Week 14: Final Project

Last week I described the electronics of the DishPenser. I ended my update with updated CAD renderings of the project and pictures of some of the elements.

Since last Wednesday I've been extremely busy on the mechanical design and fabrication. My goal was to do most of the mechanics this week, leaving me a week to tweak and program the system. As of Tuesday 10pm, I can say that I was able to successfully test most of the systems. There is still a lot of work to do, but I made good progress.

Here's a log of my progress (and mistakes).

12/06/2013

I assembled the round chamber. Everything is held together with hot glue. I've been using a lot of hot glue this week to test the initial designs. Tip: to easily remove it, use high % alcohol (91% works fine).



I could manually turn it but the friction was high. The red holders were supposed to be in UHMW but to save time I ended up laser cutting them in acrylic. With a slight design change (reduced the contact surface by increasing the fillet radius) I made it better.

Most of my day was spent CADing new parts and modifying existing ones.

12/07/2013

One big question was: is my Maxon BLDC able to move the round chamber? The biggest reduction ratio I could use with the gears I found was 1:4. With all the inertia and friction, I knew I didn't have big margins. My parts were designed to easily accommodate a bigger gear, so at least I had a backup.

The first test was pretty hacky… I was holding the motor in one hand and with the other I was changing its speed through a serial terminal. At low PWM duty cycle (below 40%) nothing moved. When I reached around 40%, the motor was making crazy noise – not something normal. I quickly found out that my power supply was sagging and that my board was quickly turning on and off.

I hooked my cable to a huge 40V 15A power supply that used to belong to MIT's Leg Lab. With this setup I made the round chamber spin. The motor needed 4A at 24V… not good for an unloaded barrel. It was also quickly getting warm.

I did some calculation and there was no good way to get a good increase in the gear ratio. At max I could get a gain of 2. I decided to use two pulleys and a belt in addition to the original gears. Reduction ratio: 1:16.

I laser cut some acrylic and I turned a steel shaft. It was impossible to support this shaft… but it was clear that it needed support as soon as I assembled the thing. The angular play was much too high (although it looks OK on the following picture)

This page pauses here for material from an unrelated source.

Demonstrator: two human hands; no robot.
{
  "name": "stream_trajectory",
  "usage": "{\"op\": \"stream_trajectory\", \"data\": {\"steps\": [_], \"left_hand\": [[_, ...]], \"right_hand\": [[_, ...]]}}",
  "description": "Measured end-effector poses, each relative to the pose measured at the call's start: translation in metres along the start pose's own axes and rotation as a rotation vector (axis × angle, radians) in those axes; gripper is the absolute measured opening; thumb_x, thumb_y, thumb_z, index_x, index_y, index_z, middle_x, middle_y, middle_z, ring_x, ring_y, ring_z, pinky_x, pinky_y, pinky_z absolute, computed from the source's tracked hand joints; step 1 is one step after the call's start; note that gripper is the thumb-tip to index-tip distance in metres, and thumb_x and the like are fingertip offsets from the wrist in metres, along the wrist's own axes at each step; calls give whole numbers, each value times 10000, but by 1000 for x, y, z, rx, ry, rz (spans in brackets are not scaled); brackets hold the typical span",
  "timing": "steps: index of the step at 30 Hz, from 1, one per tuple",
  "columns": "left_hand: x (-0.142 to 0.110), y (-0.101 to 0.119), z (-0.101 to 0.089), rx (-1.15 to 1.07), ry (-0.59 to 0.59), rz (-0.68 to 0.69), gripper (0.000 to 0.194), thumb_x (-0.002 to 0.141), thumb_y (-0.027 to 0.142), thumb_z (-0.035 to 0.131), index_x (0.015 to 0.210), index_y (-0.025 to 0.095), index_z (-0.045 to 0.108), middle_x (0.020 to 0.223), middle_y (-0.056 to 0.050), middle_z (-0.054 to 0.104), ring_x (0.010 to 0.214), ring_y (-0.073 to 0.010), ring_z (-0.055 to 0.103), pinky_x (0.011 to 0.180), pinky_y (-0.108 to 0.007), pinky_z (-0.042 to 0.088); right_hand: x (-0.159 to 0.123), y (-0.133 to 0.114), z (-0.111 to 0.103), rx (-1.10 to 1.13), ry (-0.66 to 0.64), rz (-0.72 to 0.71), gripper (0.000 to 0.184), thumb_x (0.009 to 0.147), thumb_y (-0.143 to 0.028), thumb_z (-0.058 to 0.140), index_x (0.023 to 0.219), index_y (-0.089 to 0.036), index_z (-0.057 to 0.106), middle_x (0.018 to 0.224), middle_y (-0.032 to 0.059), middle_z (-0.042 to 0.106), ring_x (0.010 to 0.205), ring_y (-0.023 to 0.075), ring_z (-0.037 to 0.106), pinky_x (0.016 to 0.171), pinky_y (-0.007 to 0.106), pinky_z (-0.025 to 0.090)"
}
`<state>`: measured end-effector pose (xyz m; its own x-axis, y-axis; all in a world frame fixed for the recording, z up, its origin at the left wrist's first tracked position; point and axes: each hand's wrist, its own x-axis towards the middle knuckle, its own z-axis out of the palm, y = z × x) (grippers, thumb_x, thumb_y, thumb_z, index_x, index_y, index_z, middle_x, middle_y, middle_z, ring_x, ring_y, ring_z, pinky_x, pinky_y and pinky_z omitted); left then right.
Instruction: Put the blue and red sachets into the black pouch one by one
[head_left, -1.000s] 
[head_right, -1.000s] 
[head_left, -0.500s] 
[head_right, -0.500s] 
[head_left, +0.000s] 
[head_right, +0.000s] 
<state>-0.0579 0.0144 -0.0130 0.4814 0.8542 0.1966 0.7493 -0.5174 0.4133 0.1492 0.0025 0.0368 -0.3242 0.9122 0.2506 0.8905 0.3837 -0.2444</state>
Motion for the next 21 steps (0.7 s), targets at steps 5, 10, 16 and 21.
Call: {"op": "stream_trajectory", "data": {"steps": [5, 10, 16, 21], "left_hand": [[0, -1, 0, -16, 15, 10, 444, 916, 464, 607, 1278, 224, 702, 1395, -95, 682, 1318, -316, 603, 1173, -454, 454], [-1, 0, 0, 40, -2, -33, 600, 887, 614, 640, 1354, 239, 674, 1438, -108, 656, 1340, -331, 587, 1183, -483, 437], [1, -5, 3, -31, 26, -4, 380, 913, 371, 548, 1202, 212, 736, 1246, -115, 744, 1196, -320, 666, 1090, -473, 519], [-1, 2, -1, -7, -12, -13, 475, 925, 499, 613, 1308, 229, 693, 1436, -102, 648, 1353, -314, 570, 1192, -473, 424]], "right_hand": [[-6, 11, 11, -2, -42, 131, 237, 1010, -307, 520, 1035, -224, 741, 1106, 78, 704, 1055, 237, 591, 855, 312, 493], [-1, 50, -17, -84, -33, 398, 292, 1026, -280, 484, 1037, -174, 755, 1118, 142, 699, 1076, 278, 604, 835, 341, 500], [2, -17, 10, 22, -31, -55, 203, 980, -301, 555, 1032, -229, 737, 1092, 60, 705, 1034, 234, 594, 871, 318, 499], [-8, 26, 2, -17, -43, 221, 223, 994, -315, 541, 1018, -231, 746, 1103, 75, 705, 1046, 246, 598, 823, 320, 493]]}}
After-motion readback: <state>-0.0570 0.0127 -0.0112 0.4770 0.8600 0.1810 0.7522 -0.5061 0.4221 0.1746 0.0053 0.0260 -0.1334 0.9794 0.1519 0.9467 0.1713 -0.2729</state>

As I was getting more confident in the design of the round chamber, I decided to make it permanent. I removed all the hot glue and I cleaned the parts. I faced the PVC pipes on the lathe to get a smoother surface. I reassembled everything (plus a new middle part) with epoxy. It's much sturdier now. It will help with my friction issue.



I assembled and tested a new version of the glass exit mechanism (I need something to push the glass up so the user can grab it). On the table, it's awesome. However, when assembled under the round chamber, it's terrible. It needs a perfect alignment. Rather than redesigning a better version I decided to simplify the system by using the brush to do that function.

I spent a lot of time on the brushing mechanism. I needed to figure it out as soon as possible so I could design the frame. I needed the frame for the round chamber tests. That's the problem with a design-try-fail-redesign process: you start prototyping parts without having your system fully designed. It speeds up considerably the process, but it implies that some parts might get redesigned multiple times to accommodate new components.

12/08/2013

I redesigned the shaft and the plastic pieces to support a longer shaft with 2 bearings. Lots of small part only to hold a shaft, but it solved the problems.



I used the ShopBot to machine the MDF frame.





I designed a preliminary brushing mechanism. It didn't include the motor mounts but I wanted to see if I could at least manually make it move. The answer is yes, I can move it. But it's sloppy. When inserted in the MDF frame it's not too bad… but not great. To make it work, I assembled the whole thing and moved it up and down. When I was satisfied with the motion I hot-glued the bushings and the acrylic parts in place.

On the next picture you can see the DishPenser partially assembled for the first time.



I tested the servo mechanism that I designed to prevent the glasses from falling in the cleaning hole. It the one you can see on the previous picture. It doesn't work, the glass drops and pushes the retaining arm open. So far, none of my servo mechanisms work…

12/09/2013

I need two things: a mechanism to prevent the glass from falling into the cleaning hole and a mechanism to clamp it while I brush. I decided to combine both function in one design: a simple robot gripper. Sources of inspiration: Graboid, Lynxmotion. The gear models were downloaded from Boston Gears. I modified them to incorporate the holders and the mounts.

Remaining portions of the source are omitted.